**Assignment:**
Restate every record that follows, keeping it exact.

**Task material:**
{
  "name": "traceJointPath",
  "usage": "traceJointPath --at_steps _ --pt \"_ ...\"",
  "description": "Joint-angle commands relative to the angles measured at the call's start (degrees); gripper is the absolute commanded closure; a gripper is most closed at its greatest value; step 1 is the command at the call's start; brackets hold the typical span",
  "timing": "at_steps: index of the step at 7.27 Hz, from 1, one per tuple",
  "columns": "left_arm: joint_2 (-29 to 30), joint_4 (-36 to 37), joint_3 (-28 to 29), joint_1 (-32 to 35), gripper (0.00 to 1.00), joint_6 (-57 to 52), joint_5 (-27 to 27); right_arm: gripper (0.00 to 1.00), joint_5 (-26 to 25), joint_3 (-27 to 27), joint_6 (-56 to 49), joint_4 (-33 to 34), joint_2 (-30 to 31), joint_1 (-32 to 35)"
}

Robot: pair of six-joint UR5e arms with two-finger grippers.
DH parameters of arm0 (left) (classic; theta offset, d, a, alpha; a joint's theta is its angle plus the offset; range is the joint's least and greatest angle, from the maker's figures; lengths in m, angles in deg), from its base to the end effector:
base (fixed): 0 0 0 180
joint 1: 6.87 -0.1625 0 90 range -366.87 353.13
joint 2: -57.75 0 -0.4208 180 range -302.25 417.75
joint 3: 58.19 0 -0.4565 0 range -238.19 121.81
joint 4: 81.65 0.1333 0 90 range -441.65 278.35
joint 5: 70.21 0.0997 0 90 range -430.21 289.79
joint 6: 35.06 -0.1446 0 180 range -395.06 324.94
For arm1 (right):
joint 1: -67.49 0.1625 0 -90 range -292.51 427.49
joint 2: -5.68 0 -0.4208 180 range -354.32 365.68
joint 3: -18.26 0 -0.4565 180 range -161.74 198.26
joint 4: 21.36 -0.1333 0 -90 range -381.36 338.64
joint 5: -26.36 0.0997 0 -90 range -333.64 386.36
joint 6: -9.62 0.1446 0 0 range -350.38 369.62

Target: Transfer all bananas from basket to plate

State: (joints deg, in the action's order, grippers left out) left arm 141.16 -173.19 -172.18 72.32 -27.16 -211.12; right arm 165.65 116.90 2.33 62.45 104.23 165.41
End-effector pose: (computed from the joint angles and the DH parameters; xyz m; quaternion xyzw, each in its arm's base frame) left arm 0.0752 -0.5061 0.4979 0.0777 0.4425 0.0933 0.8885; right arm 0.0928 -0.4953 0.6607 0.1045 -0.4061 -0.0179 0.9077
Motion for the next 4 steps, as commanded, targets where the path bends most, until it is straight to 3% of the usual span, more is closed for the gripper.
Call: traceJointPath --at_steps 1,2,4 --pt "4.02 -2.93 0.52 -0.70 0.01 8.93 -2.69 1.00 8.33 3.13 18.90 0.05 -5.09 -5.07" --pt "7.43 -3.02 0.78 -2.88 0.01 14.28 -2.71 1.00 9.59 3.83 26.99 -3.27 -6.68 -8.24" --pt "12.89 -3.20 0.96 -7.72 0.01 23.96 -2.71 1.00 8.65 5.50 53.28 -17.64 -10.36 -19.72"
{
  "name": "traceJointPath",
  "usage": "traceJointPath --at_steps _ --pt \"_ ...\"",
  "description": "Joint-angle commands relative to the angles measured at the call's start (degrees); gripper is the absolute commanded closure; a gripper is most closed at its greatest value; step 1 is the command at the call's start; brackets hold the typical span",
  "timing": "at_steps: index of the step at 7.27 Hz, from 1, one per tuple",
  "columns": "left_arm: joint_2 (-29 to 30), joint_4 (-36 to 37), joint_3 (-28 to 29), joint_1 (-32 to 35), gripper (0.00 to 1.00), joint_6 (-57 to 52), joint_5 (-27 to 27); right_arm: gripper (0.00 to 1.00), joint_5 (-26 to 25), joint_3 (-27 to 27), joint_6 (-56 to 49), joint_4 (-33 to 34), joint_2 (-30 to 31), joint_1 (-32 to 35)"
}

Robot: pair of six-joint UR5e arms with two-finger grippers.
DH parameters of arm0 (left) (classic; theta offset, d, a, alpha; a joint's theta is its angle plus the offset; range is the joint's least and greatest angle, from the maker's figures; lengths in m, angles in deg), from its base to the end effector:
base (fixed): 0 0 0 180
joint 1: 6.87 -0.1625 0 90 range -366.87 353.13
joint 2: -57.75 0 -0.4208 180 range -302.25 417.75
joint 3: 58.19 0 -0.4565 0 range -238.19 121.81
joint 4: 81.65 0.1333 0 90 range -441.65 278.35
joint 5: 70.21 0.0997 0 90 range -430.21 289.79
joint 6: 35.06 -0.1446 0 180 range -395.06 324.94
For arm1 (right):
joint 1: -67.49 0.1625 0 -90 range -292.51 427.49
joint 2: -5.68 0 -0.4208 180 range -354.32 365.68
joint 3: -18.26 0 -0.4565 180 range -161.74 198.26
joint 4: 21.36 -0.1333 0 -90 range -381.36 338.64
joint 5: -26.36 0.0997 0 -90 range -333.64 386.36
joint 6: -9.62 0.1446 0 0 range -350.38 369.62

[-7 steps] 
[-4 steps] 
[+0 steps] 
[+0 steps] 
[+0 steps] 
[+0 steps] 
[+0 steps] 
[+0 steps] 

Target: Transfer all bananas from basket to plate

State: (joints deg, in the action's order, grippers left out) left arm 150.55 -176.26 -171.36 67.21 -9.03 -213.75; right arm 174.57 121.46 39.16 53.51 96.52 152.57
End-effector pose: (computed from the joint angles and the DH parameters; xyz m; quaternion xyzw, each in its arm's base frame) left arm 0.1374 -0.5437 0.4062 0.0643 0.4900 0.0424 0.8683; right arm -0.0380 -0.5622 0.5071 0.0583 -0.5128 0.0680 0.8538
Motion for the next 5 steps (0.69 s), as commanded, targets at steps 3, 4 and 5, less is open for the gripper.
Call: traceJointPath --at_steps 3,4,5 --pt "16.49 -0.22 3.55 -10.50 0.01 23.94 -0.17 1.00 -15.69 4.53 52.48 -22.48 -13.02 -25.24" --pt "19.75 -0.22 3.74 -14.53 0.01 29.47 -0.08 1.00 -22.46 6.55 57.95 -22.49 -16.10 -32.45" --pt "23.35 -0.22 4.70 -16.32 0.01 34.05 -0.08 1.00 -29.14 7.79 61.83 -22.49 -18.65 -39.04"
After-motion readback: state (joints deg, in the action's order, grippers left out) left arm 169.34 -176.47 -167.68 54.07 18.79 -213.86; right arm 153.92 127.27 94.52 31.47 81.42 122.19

**Written response:**
{
  "name": "traceJointPath",
  "usage": "traceJointPath --at_steps _ --pt \"_ ...\"",
  "description": "Joint-angle commands relative to the angles measured at the call's start (degrees); gripper is the absolute commanded closure; a gripper is most closed at its greatest value; step 1 is the command at the call's start; brackets hold the typical span",
  "timing": "at_steps: index of the step at 7.27 Hz, from 1, one per tuple",
  "columns": "left_arm: joint_2 (-29 to 30), joint_4 (-36 to 37), joint_3 (-28 to 29), joint_1 (-32 to 35), gripper (0.00 to 1.00), joint_6 (-57 to 52), joint_5 (-27 to 27); right_arm: gripper (0.00 to 1.00), joint_5 (-26 to 25), joint_3 (-27 to 27), joint_6 (-56 to 49), joint_4 (-33 to 34), joint_2 (-30 to 31), joint_1 (-32 to 35)"
}

Robot: pair of six-joint UR5e arms with two-finger grippers.
DH parameters of arm0 (left) (classic; theta offset, d, a, alpha; a joint's theta is its angle plus the offset; range is the joint's least and greatest angle, from the maker's figures; lengths in m, angles in deg), from its base to the end effector:
base (fixed): 0 0 0 180
joint 1: 6.87 -0.1625 0 90 range -366.87 353.13
joint 2: -57.75 0 -0.4208 180 range -302.25 417.75
joint 3: 58.19 0 -0.4565 0 range -238.19 121.81
joint 4: 81.65 0.1333 0 90 range -441.65 278.35
joint 5: 70.21 0.0997 0 90 range -430.21 289.79
joint 6: 35.06 -0.1446 0 180 range -395.06 324.94
For arm1 (right):
joint 1: -67.49 0.1625 0 -90 range -292.51 427.49
joint 2: -5.68 0 -0.4208 180 range -354.32 365.68
joint 3: -18.26 0 -0.4565 180 range -161.74 198.26
joint 4: 21.36 -0.1333 0 -90 range -381.36 338.64
joint 5: -26.36 0.0997 0 -90 range -333.64 386.36
joint 6: -9.62 0.1446 0 0 range -350.38 369.62

Target: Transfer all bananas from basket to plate

State: (joints deg, in the action's order, grippers left out) left arm 141.16 -173.19 -172.18 72.32 -27.16 -211.12; right arm 165.65 116.90 2.33 62.45 104.23 165.41
End-effector pose: (computed from the joint angles and the DH parameters; xyz m; quaternion xyzw, each in its arm's base frame) left arm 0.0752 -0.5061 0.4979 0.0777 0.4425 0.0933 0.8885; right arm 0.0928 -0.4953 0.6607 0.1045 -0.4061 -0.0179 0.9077
Motion for the next 4 steps, as commanded, targets where the path bends most, until it is straight to 3% of the usual span, more is closed for the gripper.
Call: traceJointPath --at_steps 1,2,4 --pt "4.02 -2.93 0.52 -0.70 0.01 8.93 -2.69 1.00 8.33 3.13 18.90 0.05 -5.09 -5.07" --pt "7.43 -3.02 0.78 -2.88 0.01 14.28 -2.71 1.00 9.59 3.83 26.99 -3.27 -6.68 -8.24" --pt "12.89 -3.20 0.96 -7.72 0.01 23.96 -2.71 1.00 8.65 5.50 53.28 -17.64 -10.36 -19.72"
{
  "name": "traceJointPath",
  "usage": "traceJointPath --at_steps _ --pt \"_ ...\"",
  "description": "Joint-angle commands relative to the angles measured at the call's start (degrees); gripper is the absolute commanded closure; a gripper is most closed at its greatest value; step 1 is the command at the call's start; brackets hold the typical span",
  "timing": "at_steps: index of the step at 7.27 Hz, from 1, one per tuple",
  "columns": "left_arm: joint_2 (-29 to 30), joint_4 (-36 to 37), joint_3 (-28 to 29), joint_1 (-32 to 35), gripper (0.00 to 1.00), joint_6 (-57 to 52), joint_5 (-27 to 27); right_arm: gripper (0.00 to 1.00), joint_5 (-26 to 25), joint_3 (-27 to 27), joint_6 (-56 to 49), joint_4 (-33 to 34), joint_2 (-30 to 31), joint_1 (-32 to 35)"
}

Robot: pair of six-joint UR5e arms with two-finger grippers.
DH parameters of arm0 (left) (classic; theta offset, d, a, alpha; a joint's theta is its angle plus the offset; range is the joint's least and greatest angle, from the maker's figures; lengths in m, angles in deg), from its base to the end effector:
base (fixed): 0 0 0 180
joint 1: 6.87 -0.1625 0 90 range -366.87 353.13
joint 2: -57.75 0 -0.4208 180 range -302.25 417.75
joint 3: 58.19 0 -0.4565 0 range -238.19 121.81
joint 4: 81.65 0.1333 0 90 range -441.65 278.35
joint 5: 70.21 0.0997 0 90 range -430.21 289.79
joint 6: 35.06 -0.1446 0 180 range -395.06 324.94
For arm1 (right):
joint 1: -67.49 0.1625 0 -90 range -292.51 427.49
joint 2: -5.68 0 -0.4208 180 range -354.32 365.68
joint 3: -18.26 0 -0.4565 180 range -161.74 198.26
joint 4: 21.36 -0.1333 0 -90 range -381.36 338.64
joint 5: -26.36 0.0997 0 -90 range -333.64 386.36
joint 6: -9.62 0.1446 0 0 range -350.38 369.62

[-7 steps] 
[-4 steps] 
[+0 steps] 
[+0 steps] 
[+0 steps] 
[+0 steps] 
[+0 steps] 
[+0 steps] 

Target: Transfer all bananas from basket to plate

State: (joints deg, in the action's order, grippers left out) left arm 150.55 -176.26 -171.36 67.21 -9.03 -213.75; right arm 174.57 121.46 39.16 53.51 96.52 152.57
End-effector pose: (computed from the joint angles and the DH parameters; xyz m; quaternion xyzw, each in its arm's base frame) left arm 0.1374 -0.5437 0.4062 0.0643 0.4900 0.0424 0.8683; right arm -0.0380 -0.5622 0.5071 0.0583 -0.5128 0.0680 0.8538
Motion for the next 5 steps (0.69 s), as commanded, targets at steps 3, 4 and 5, less is open for the gripper.
Call: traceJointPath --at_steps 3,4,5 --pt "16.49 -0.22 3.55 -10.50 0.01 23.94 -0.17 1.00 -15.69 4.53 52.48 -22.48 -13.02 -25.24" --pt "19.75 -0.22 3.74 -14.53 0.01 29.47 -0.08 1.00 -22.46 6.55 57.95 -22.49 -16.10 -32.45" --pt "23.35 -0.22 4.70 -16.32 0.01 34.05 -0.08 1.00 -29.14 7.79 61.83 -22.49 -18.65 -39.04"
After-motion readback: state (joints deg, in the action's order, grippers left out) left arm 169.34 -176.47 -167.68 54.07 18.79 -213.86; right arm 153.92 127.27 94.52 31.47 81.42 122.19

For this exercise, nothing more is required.